Task brief: Search the data below, and report every line in which "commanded" occurs.

Dataset extract:

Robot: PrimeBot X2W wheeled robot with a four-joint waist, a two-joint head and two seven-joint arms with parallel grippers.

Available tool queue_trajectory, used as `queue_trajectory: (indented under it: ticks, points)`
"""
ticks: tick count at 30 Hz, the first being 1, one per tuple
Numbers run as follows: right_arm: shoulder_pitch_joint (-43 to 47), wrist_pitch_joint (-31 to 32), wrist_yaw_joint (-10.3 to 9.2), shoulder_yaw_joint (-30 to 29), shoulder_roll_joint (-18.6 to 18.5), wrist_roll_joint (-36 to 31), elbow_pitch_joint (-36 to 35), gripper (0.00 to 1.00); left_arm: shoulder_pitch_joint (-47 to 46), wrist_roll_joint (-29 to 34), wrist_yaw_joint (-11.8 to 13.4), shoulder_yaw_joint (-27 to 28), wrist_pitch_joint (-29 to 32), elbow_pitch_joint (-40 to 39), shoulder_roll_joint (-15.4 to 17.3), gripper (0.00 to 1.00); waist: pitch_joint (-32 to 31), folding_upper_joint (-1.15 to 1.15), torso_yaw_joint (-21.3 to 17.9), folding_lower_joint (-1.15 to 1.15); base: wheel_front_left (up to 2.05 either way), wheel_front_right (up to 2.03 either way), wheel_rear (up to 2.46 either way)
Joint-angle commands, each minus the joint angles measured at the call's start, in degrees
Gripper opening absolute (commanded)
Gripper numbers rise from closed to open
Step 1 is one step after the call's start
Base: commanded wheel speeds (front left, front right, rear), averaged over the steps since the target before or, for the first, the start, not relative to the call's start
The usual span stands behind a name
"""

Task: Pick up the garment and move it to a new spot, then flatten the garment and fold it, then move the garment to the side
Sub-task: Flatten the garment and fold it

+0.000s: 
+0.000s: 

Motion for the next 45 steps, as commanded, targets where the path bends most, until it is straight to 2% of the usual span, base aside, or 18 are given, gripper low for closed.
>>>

Response below:
Gripper opening absolute (commanded)
Base: commanded wheel speeds (front left, front right, rear), averaged over the steps since the target before or, for the first, the start, not relative to the call's start
Motion for the next 45 steps, as commanded, targets where the path bends most, until it is straight to 2% of the usual span, base aside, or 18 are given, gripper low for closed.

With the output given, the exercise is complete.